El hospital, el ambulatorio, la casa de niños… Por qué el padre Stefano es un punto al que mirar. En África, pero no sólo
El motivo del encuentro fue del todo casual. Un empresario pide a su amigo Francesco conocer al padre Stefano Scaringella, un padre capuchino italiano en misión desde hace 30 años en Madagascar, que está de visita en Italia. Nace una amistad inesperada y la promesa de ir a visitarlo. Así que Franco y sus amigos, después de un tiempo, viajan a Ambanja, en Madagascar, donde encuentran una abundancia de bien, ese bien del que está llena la Iglesia de Dios.
El Padre Stefano es un cirujano de 62 años, licenciado en el Gemelli de Roma, que ha construido en Ambanja un hospital con 110 camas y 130 trabajadores (personal médico y paramédico local) para atender a una población de setenta mil personas. Realiza cerca de tres mil intervenciones quirúrgicas al año (entre ellas, 300 cesáreas), y garantiza un servicio en la zona gracias a un ambulatorio móvil (un jeep equipado), con acciones de prevención higiénico-sanitaria y nutricional para niños, y asistencia a mujeres embarazadas. También ha creado una casa de acogida en la que hospeda a una veintena de niños a los que sigue personalmente –con el apoyo de dos laicos que trabajan a jornada completa-, que le llegan del Tribunal de Menores. Es seguramente el punto de referencia sanitario y social de toda la ciudad y alrededores, autorizado y reconocido por todos los grupos sociales, tribales y religiosos.

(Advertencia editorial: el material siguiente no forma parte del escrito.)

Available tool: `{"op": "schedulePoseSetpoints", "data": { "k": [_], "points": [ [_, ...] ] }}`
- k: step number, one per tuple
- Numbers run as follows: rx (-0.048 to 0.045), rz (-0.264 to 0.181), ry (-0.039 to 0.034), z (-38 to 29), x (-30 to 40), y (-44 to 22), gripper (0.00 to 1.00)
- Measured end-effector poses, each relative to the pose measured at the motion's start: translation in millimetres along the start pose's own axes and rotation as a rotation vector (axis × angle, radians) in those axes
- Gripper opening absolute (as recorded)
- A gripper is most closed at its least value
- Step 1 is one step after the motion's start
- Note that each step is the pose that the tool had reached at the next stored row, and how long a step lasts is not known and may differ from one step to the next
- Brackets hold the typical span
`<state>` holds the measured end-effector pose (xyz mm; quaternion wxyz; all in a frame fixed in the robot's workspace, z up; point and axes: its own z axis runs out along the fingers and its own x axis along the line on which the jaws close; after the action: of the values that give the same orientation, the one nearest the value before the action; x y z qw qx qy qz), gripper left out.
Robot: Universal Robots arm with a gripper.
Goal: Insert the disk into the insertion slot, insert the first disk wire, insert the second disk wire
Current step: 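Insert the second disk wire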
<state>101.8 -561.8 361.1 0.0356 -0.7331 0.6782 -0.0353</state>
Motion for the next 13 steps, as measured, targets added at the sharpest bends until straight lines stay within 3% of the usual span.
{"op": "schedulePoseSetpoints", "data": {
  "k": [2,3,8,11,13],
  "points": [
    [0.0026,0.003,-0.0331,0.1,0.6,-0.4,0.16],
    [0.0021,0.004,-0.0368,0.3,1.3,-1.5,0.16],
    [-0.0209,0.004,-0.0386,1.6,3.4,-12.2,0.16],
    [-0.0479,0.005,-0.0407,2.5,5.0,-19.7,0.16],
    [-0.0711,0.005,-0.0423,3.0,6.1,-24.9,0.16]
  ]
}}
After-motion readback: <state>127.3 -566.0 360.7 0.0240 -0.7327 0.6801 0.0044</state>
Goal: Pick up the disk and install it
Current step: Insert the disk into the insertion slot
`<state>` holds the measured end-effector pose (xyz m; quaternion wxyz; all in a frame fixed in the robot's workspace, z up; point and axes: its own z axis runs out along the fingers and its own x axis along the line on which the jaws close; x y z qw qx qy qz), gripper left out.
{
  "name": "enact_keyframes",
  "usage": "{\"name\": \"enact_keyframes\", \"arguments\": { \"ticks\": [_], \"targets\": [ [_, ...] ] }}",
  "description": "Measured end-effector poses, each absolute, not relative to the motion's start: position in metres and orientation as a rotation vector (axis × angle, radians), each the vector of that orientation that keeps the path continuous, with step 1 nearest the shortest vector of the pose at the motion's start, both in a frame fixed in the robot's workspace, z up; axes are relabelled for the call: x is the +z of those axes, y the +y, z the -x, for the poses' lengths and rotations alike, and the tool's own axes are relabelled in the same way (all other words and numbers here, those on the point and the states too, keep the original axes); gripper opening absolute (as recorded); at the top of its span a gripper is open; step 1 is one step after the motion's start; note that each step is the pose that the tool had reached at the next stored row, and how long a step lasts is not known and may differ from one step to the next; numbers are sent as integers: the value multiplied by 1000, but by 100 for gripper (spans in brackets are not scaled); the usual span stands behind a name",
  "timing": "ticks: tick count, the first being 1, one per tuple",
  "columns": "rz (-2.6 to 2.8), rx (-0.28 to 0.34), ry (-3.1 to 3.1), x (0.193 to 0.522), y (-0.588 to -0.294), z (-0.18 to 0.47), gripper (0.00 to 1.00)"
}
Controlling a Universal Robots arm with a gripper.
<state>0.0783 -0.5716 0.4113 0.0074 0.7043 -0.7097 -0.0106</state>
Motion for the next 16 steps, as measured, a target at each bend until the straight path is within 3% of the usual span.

Cuando tratas de entender un poco mejor cómo el Padre Stefano, junto a sus amigos, ha llegado a realizar una obra tan imponente, todo te parece mucho más sencillo. “He tenido la suerte de trabajar tres años como médico en una fábrica de aceite de palma para Astaldi, una multinacional con tres mil operarios. Con el sueldo de estos tres años hemos hecho el hospital”. Con una sencillez que te desarma, cuenta también cómo empezó la “casa de los niños”, como él la llama. “Dejaron a una niña enferma abandonada en el pórtico de nuestra misión. Cuando estuvo curada, fui al tribunal, donde me dijeron que no había casas de acogida, a menos que yo quisiera hacer una”. Dicho y hecho.
Después llega el descubrimiento de que la responsabilidad económica y de gestión cae sobre él y esto le ha llevado de gira por Europa en busca de apoyo. El trabajo no deja de aumentar y él sigue en busca de ayuda. Nuevos apoyos, nuevas ocasiones, nuevos encuentros que se ponen delante: “Descubrir un modo nuevo de existir, a mi edad, es algo muy estimulante”.
Sobre los motivos que le han llevado a África, sigue con la misma sencillez dejándose llevar por las circunstancias que despiertan las necesidades más originales de su corazón: “Estoy en Madagascar simplemente porque mi orden tenía aquí su misión. Ayuda a esta gente a vivir mejor”. Luego te paras a pensar que estás hablando con un hombre que ha dejado su vida a Cristo y te dice con una sonrisa: “¿Cómo podemos entender lo queridos que somos, únicos e irrepetibles, si no es delante de un hombre que se mueve así?”. Es un nuevo y curioso ejemplo de subsidiariedad: un desarrollo que nace del corazón y de la fe, un modelo arduo y sencillo, desconocido para los que siguen utopías y sueños de poder.